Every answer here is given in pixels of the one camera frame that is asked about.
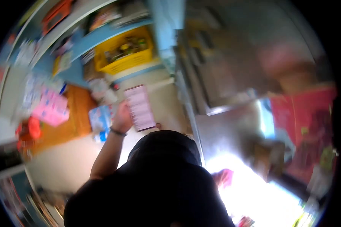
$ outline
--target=phone screen
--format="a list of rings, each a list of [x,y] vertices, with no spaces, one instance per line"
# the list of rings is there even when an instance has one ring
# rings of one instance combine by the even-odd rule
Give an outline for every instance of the phone screen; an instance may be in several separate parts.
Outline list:
[[[124,95],[129,102],[130,114],[135,129],[143,131],[155,127],[155,120],[145,85],[126,89]]]

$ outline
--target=shelf
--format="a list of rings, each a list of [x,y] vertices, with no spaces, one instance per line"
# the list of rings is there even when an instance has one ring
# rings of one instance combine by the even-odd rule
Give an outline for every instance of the shelf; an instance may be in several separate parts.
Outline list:
[[[14,48],[15,48],[15,45],[16,43],[18,42],[20,36],[23,34],[24,30],[27,28],[29,22],[33,19],[33,17],[37,14],[37,12],[48,2],[48,0],[42,0],[42,2],[36,2],[36,8],[34,9],[33,13],[29,16],[29,18],[26,20],[26,22],[24,23],[23,27],[20,29],[18,35],[16,36],[15,40],[14,40],[14,43],[12,45],[12,48],[10,50],[10,53],[8,55],[8,58],[7,60],[9,60],[11,54],[13,53],[14,51]]]
[[[122,28],[113,29],[110,25],[104,25],[90,34],[87,34],[86,36],[82,37],[78,41],[75,41],[72,48],[72,59],[71,62],[73,62],[75,59],[80,57],[82,54],[86,53],[90,49],[94,48],[95,46],[99,45],[100,43],[111,39],[114,36],[117,36],[119,34],[122,34],[124,32],[127,32],[129,30],[133,30],[135,28],[139,28],[144,25],[152,24],[153,20],[146,19],[143,21],[140,21],[138,23],[130,24],[127,26],[124,26]]]
[[[91,0],[84,2],[83,5],[75,5],[73,12],[69,14],[63,21],[59,22],[58,25],[46,36],[44,36],[42,45],[34,57],[31,67],[33,68],[42,55],[47,51],[47,49],[50,48],[50,46],[73,25],[101,7],[104,7],[115,1],[116,0]]]

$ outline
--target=kitchen shelf
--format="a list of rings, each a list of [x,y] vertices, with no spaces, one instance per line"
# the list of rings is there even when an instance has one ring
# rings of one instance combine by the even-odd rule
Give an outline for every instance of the kitchen shelf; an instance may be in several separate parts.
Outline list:
[[[54,29],[43,37],[41,47],[31,63],[31,68],[35,66],[47,49],[50,48],[50,46],[59,39],[61,35],[73,27],[73,25],[101,7],[115,1],[116,0],[91,0],[84,2],[82,5],[74,5],[73,12],[71,12],[63,21],[59,22]]]
[[[71,62],[76,60],[78,57],[80,57],[82,54],[86,53],[90,49],[94,48],[95,46],[99,45],[100,43],[103,43],[104,41],[111,39],[114,36],[117,36],[119,34],[122,34],[124,32],[133,30],[135,28],[139,28],[144,25],[152,24],[153,20],[146,19],[143,21],[140,21],[138,23],[130,24],[127,26],[124,26],[122,28],[113,29],[110,25],[104,25],[93,32],[87,34],[86,36],[82,37],[78,41],[75,41],[72,48],[72,58]]]

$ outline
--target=box
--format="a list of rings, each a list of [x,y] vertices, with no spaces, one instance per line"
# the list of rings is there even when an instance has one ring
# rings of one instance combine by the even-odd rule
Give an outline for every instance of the box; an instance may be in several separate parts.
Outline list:
[[[57,127],[69,119],[67,104],[67,98],[59,95],[54,90],[44,87],[41,100],[31,115],[48,125]]]
[[[116,110],[113,105],[99,106],[88,112],[90,124],[94,133],[105,131],[109,133]]]

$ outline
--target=wristband
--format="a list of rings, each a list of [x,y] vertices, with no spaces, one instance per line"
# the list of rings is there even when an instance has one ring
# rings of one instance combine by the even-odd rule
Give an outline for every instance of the wristband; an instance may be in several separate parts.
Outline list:
[[[114,130],[112,127],[110,127],[110,132],[113,132],[116,135],[119,135],[119,136],[122,136],[122,137],[125,137],[127,135],[126,133],[121,133],[121,132],[119,132],[117,130]]]

----------------

> _WHAT IS BEING ASKED_: Give back each entry exactly as it appears. Leave pictures out.

> _TASK OUTPUT_:
Every answer here is given in pixels of the one camera frame that is asked about.
$ outline
--target=phone screen
--format="a list of rings, each a list of [x,y] vertices, with no spaces, one instance per line"
# the list of rings is there even when an instance has one ring
# rings of one instance combine by the even-odd rule
Give an outline for every instance of the phone screen; an instance may be in several separate parts.
Outline list:
[[[124,95],[129,102],[130,114],[135,129],[143,131],[155,127],[155,120],[145,85],[126,89]]]

$ outline
--target=shelf
--format="a list of rings, each a list of [x,y] vertices, with no spaces, one instance per line"
# the list of rings is there even when an instance has one ring
# rings of one instance combine by the even-odd rule
Give an outline for every instance of the shelf; an instance may be in several separate parts.
Outline list:
[[[14,48],[15,48],[15,45],[16,43],[18,42],[20,36],[23,34],[24,30],[27,28],[29,22],[33,19],[33,17],[37,14],[37,12],[48,2],[48,0],[42,0],[42,2],[36,2],[36,8],[34,9],[33,13],[29,16],[29,18],[26,20],[26,22],[24,23],[23,27],[20,29],[18,35],[16,36],[15,40],[14,40],[14,43],[12,45],[12,48],[10,50],[10,53],[8,55],[8,58],[7,60],[9,60],[11,54],[13,53],[14,51]]]
[[[122,28],[113,29],[110,25],[104,25],[90,34],[87,34],[86,36],[82,37],[78,41],[75,41],[72,48],[72,59],[71,62],[73,62],[75,59],[80,57],[82,54],[86,53],[90,49],[94,48],[95,46],[99,45],[100,43],[111,39],[114,36],[117,36],[119,34],[122,34],[124,32],[127,32],[129,30],[133,30],[135,28],[139,28],[144,25],[152,24],[153,20],[146,19],[143,21],[140,21],[138,23],[130,24],[127,26],[124,26]]]
[[[91,0],[84,2],[83,5],[75,5],[73,12],[69,14],[63,21],[59,22],[58,25],[46,36],[44,36],[42,45],[34,57],[31,67],[33,68],[42,55],[47,51],[47,49],[50,48],[50,46],[73,25],[101,7],[104,7],[115,1],[116,0]]]

$ outline
--target=kitchen shelf
--format="a list of rings, each a list of [x,y] vertices, with no spaces, one instance per line"
# the list of rings is there even when an instance has one ring
# rings of one instance combine by the even-odd rule
Give an outline for every instance of the kitchen shelf; an instance may be in several separate parts.
Outline list:
[[[54,29],[43,37],[41,47],[31,63],[31,68],[35,66],[47,49],[50,48],[50,46],[59,39],[61,35],[73,27],[73,25],[101,7],[115,1],[116,0],[91,0],[84,2],[82,5],[74,5],[73,12],[71,12],[63,21],[59,22]]]
[[[71,62],[76,60],[78,57],[80,57],[82,54],[86,53],[90,49],[94,48],[95,46],[99,45],[100,43],[103,43],[104,41],[111,39],[114,36],[117,36],[119,34],[122,34],[124,32],[133,30],[135,28],[139,28],[144,25],[152,24],[153,20],[146,19],[143,21],[140,21],[138,23],[130,24],[127,26],[124,26],[122,28],[113,29],[110,25],[104,25],[93,32],[87,34],[86,36],[82,37],[78,41],[75,41],[72,48],[72,58]]]

$ outline
--target=box
--format="a list of rings, each a list of [x,y] vertices, with no spaces, one instance per line"
# the list of rings is there even when an instance has one ring
# rings of one instance combine by the even-odd rule
Give an outline for every instance of the box; an instance may be in several separate parts.
Outline list:
[[[57,127],[69,119],[67,104],[67,98],[59,95],[54,90],[44,87],[41,100],[31,115],[48,125]]]
[[[116,110],[113,105],[99,106],[88,112],[90,124],[94,133],[105,131],[109,133]]]

$ outline
--target=wristband
--format="a list of rings, each a list of [x,y] vertices, with no spaces, one instance per line"
# the list of rings is there even when an instance has one ring
# rings of one instance combine by the even-odd rule
Give an outline for every instance of the wristband; an instance may be in several separate parts.
Outline list:
[[[114,130],[112,127],[110,127],[110,132],[113,132],[116,135],[119,135],[119,136],[122,136],[122,137],[125,137],[127,135],[126,133],[121,133],[121,132],[119,132],[117,130]]]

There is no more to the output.